Oryx and Crake (MaddAddam, #1)

“Both,” says Swift Fox. “But we didn’t see any two guys. Zeb says the pigs must’ve chased them away. We did find a dead piglet, a little farther along: spraygun kill, Zeb said. A hind leg cut off. He says we should go back for it later because those pigs aren’t likely to throw themselves in our way again, not after one of their young has been killed, so we should make the most of any stray pork. But we heard some of those crazy vicious dog splices, so maybe we’ll have to fight them for it. It’s a zoo out there.”
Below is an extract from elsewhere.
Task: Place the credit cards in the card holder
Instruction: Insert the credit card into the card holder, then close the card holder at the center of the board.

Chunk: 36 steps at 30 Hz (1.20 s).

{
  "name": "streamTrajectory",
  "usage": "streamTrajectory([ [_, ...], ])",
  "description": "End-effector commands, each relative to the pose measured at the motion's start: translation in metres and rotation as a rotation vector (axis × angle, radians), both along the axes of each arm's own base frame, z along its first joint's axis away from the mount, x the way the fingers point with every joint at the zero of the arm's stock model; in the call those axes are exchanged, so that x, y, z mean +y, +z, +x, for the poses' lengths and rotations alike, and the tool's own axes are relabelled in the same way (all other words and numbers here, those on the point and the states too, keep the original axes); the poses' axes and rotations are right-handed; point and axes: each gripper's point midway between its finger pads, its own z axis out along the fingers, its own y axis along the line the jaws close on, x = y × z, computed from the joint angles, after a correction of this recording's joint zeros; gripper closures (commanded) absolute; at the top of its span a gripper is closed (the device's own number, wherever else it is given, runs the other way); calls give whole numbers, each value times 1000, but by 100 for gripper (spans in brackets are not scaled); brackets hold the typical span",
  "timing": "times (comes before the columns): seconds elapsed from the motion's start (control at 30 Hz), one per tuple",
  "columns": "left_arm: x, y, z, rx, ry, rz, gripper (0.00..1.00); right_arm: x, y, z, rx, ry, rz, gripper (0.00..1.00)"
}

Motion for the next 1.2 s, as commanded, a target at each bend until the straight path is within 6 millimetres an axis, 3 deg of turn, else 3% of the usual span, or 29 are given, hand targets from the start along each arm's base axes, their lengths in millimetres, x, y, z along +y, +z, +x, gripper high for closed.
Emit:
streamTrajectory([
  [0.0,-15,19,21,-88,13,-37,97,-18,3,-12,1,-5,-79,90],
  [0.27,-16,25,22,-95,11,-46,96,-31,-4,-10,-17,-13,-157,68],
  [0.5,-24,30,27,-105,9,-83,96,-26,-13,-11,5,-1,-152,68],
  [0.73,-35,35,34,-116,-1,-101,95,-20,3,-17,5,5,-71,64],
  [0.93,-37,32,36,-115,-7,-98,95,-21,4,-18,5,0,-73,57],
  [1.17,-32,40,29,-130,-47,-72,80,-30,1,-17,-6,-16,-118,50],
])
“If it really was a zoo there’d be fences,” says Lotis Blue. “That Mo’Hair was stolen, right? It didn’t just wander off. Those two guys must’ve been quite close to us and nobody saw them.”
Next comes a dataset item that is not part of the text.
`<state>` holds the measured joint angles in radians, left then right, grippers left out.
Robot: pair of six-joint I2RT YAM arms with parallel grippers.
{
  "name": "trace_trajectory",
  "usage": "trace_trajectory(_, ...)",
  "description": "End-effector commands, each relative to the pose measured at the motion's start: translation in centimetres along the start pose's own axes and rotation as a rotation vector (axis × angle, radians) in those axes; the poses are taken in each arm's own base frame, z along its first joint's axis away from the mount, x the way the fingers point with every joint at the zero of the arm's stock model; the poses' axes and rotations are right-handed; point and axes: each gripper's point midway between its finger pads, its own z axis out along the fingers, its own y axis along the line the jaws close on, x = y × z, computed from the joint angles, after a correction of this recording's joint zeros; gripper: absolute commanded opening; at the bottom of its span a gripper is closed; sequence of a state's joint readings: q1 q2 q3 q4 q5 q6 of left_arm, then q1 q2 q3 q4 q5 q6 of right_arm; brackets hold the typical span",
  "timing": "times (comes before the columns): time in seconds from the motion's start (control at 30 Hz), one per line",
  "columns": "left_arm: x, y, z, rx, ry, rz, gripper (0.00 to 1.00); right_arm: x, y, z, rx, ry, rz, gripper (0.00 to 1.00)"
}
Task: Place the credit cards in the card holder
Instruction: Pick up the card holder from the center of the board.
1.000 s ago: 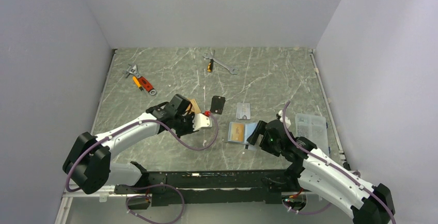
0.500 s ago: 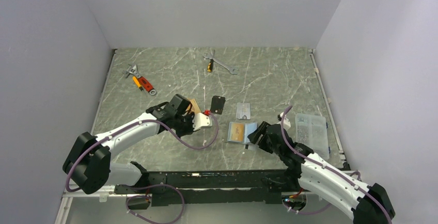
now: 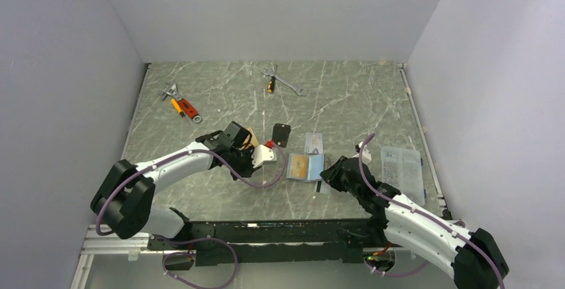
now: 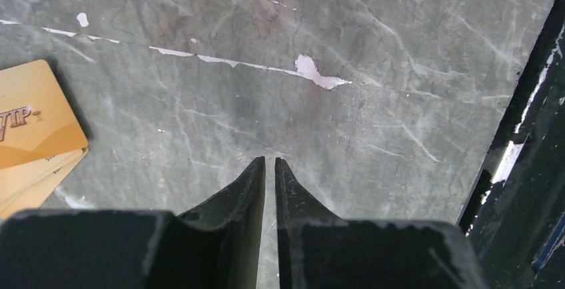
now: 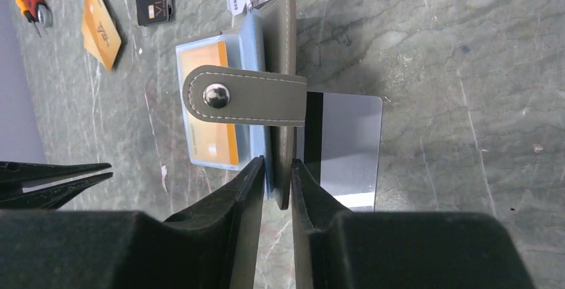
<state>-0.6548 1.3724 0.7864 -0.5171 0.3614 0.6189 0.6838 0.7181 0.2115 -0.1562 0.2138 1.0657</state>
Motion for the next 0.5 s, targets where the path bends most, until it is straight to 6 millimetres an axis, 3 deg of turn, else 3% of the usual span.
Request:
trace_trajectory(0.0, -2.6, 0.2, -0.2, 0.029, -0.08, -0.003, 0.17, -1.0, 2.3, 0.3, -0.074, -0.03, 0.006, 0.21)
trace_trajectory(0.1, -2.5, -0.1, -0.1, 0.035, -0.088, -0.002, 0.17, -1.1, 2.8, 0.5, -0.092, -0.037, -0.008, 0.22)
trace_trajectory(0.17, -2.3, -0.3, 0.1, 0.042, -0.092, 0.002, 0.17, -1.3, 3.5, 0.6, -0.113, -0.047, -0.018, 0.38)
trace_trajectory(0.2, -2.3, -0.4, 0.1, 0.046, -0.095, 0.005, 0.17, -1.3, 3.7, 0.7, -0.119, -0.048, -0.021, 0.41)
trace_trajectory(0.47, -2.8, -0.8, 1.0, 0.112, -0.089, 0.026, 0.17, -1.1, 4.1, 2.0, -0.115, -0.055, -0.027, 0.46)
“That’s creepy,” says Ren.

Swift Fox isn’t listening. “Look what else I got,” she says. “Pregnancy tests, the kind where you pee on sticks. I figure we’ll all be needing them. Or some of us will.” She smiles, but she doesn’t look at Toby.

“Count me out,” says Ren. “Who’d bring a baby into this?” She sweeps her arm: the cobb house, the trees, the minimalism. “Without running water? I mean …”

“Not sure you’ll have that option,” says Swift Fox. “In the long run. Anyway, we owe it to the human race. Don’t you think?”

“Who’d be the dads?” says Lotis Blue with some interest.

“I’d say take your pick,” says Swift Fox. “The line forms to the left. Just choose the one with the longest tongue hanging out.”

“Guess you’ll be stuck with Ivory Bill then,” says Lotis Blue.

“Did I say longest tongue?” says Swift Fox. She and Lotis Blue giggle, Ren and Amanda do not.

“Let’s see those pee sticks,” says Ren.

Toby stares into the darkness. Should she follow Zeb? He must have finished his shower by now: the cobb-house showers are never long, unless it’s Swift Fox, using up all the sun-warmed water. But Zeb is not in evidence.

She stays awake in her cubicle, just in case. Moonlight silvering her eyes. Owls calling, in love with each other’s feathers. Nothing she wants.





Weeding


No Zeb all morning. No one mentions him. She doesn’t ask.

Lunch is soup, with meat of some kind – smoked dog? – and kudzu with garlic. Polyberries that could be riper. A salad of mixed greens. “We need to figure out how to get some vinegar,” says Rebecca. “Then I can do a proper dressing.”

“First we’d need to make the wine,” says Zunzuncito.

“I’m all for that,” says Rebecca. She’s put some arugula seeds into the salad, for a peppery effect. She has a plan for making a saltworks – an evaporating pan, down by the shore. Once the coast is clear, she says. Once the Painballers are accounted for.

After lunch there’s indoor time, undercover time. The sun’s high and burning, the storm clouds not yet building. The air is sticky with moisture.

Toby stays in her cubicle, trying to nap but sulking instead. No sulking allowed, she tells herself. No wound-licking. She can’t even be certain that there’s a wound to lick. Though she does feel wounded.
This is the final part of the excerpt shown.